Integrative Bildungsangebote für Erwachsene mit einer Behinderung tragen neben der Möglichkeit, arbeiten gehen zu können, aus dem Elternhaus auszuziehen und selbstbestimmt die Freizeit gestalten zu können, dazu bei, ‚normale‘ Lebenssituationen für sie zu schaffen. Aber auch ich wünsche mir, dass es für mich ‚normal’ wird, mit Menschen mit Behinderung gemeinsam zu lernen und zu leben. Ich konnte in den letzten Jahren einige Erfahrungen im Umgang mit ihnen sammeln – allerdings immer aus einer anderen Perspektive, als Begleiter, Assistent oder Lehrer, und nie zuvor in einer Situation, in der wir absolut gleichberechtigt gewesen wären. Immer gab es dort ein Machtgefälle. Das war auf diesem Seminar anders. Meine Ansprüche an, meine Wünsche für und meine Vorstellungen von Videoarbeiten waren nicht mehr wert als die der Menschen mit Behinderung. - Das Arbeitsklima
Das Arbeitsklima war hervorragend.

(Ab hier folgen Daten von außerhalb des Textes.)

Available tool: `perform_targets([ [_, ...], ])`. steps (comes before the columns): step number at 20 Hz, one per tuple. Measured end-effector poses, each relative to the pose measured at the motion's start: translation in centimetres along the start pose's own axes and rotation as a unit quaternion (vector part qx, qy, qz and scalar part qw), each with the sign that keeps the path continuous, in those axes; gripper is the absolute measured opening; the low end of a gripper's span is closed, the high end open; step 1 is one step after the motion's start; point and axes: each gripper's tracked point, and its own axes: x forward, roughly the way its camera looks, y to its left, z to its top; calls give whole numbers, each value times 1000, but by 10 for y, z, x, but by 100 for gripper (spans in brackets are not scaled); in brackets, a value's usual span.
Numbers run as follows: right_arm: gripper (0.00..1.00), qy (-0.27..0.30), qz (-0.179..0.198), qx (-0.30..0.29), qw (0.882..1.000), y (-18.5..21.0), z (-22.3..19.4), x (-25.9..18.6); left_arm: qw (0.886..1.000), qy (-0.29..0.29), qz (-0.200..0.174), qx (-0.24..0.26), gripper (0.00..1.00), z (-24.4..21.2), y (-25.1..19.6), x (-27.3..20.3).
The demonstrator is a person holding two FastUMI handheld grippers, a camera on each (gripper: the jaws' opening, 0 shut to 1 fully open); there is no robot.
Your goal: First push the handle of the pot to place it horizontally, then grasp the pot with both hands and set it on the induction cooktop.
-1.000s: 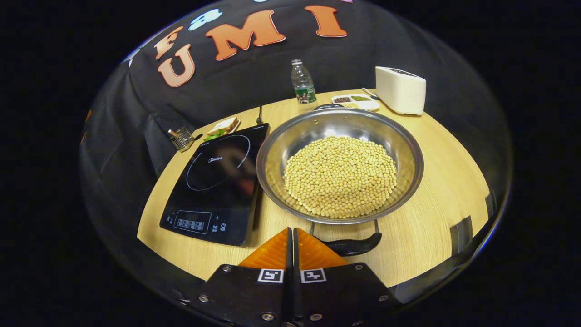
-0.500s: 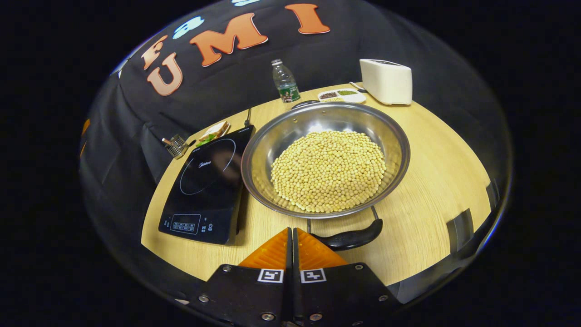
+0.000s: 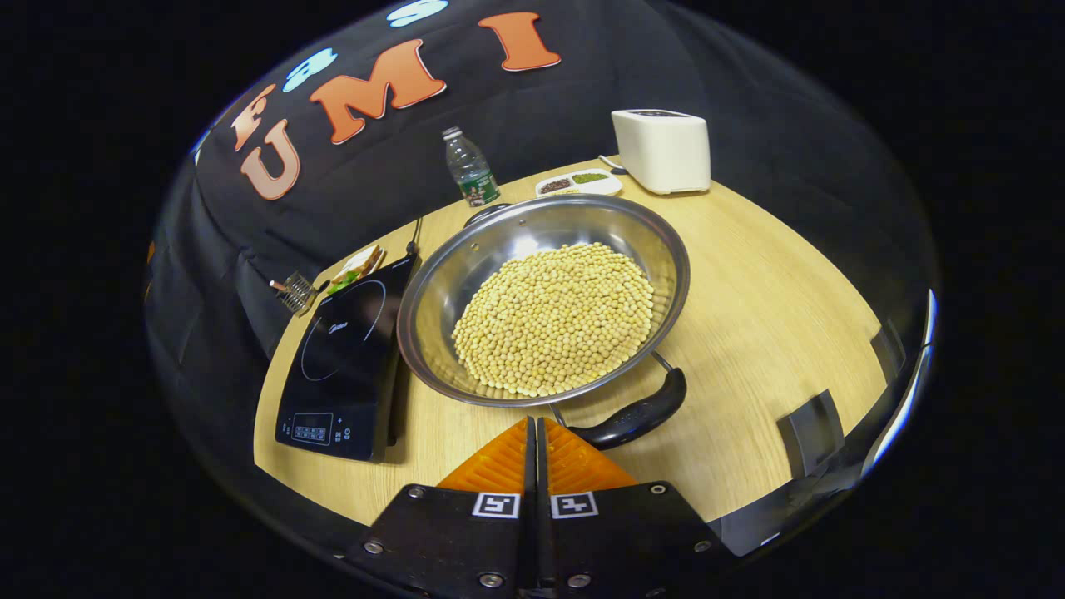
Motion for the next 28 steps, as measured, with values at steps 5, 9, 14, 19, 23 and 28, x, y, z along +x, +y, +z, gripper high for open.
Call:
perform_targets([
  [5,0,-12,-18,15,1000,-25,13,3,1000,1,-1,0,98,-3,-11,4],
  [9,0,-19,-29,20,999,-41,23,7,1000,-1,-10,-4,98,-4,-26,6],
  [14,0,-24,-36,27,999,-60,37,13,1000,7,-19,-6,98,-14,-45,12],
  [19,0,-29,-44,27,998,-76,53,21,1000,19,-19,-1,98,-33,-61,25],
  [23,0,-32,-51,35,998,-91,66,27,999,29,-24,8,99,-53,-78,32],
  [28,0,-35,-59,30,997,-100,81,35,999,38,-30,12,99,-76,-98,36],
])
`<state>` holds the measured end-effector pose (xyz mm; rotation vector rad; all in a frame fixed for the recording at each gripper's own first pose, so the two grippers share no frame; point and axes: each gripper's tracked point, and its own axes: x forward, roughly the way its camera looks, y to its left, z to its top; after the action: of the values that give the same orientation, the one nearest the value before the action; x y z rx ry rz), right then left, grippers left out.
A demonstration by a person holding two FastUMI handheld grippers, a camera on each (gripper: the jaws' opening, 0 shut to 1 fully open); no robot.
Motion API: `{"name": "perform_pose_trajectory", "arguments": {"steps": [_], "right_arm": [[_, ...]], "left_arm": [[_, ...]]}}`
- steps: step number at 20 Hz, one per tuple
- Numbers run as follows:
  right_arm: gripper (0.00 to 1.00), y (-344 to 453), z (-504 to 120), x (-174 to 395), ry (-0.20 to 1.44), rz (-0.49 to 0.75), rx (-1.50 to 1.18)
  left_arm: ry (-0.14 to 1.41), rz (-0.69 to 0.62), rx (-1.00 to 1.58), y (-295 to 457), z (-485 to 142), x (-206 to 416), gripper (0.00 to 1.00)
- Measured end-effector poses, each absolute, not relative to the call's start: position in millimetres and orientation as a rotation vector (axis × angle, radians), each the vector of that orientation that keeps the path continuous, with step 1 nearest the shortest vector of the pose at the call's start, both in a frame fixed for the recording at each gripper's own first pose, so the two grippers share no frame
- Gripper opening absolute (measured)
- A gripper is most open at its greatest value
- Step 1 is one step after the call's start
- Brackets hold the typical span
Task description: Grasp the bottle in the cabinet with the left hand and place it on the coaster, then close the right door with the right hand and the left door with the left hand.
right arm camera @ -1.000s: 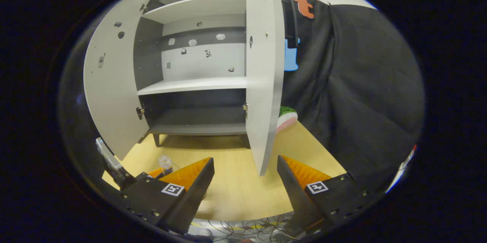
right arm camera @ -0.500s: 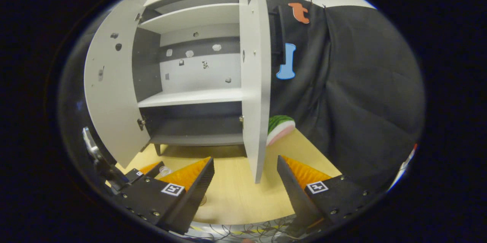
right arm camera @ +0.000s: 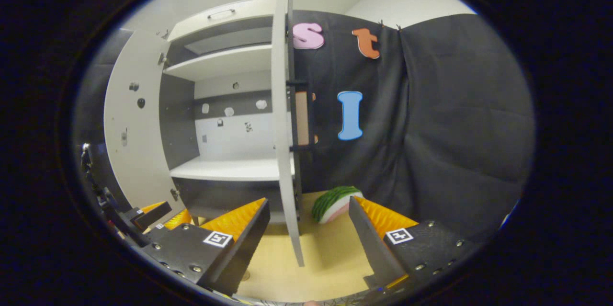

Die Aussicht, drei Tage gemeinsam zu verbringen und die offene Art des Teams ließ Hemmungen im Umgang miteinander schnell schwinden. Hinzu kam, dass einige SeminarteilnehmerInnen sich schon vorher kannten. Die gemeinsamen Essens- und Freizeitsituationen trugen dazu bei, dass notwendige Handreichung für die beiden Teilnehmer mit einer Körperbehinderung zur Selbstverständlichkeit wurden und schnell gemeinsame Gesprächsthemen über den unmittelbaren Seminarinhalt hinaus gefunden wurden.
Angaben zur Person:
Sebastian Lochte, 23 Jahre alt, studiert seit 7 Semestern Geistig- und Körperbehindertenpädagogik, Lehramt Primarstufe an der Heilpädagogischen Fakultät der Universität zu Köln, ist Teilnehmer am Videokurs im Rahmen des Zertifikatskurses für ehrenamtlich Tätige des PTI gewesen, arbeitet ehrenamtlich bei der Behindertenbeauftragten des Amtes für Diakonie Köln, Petra von Tesmar.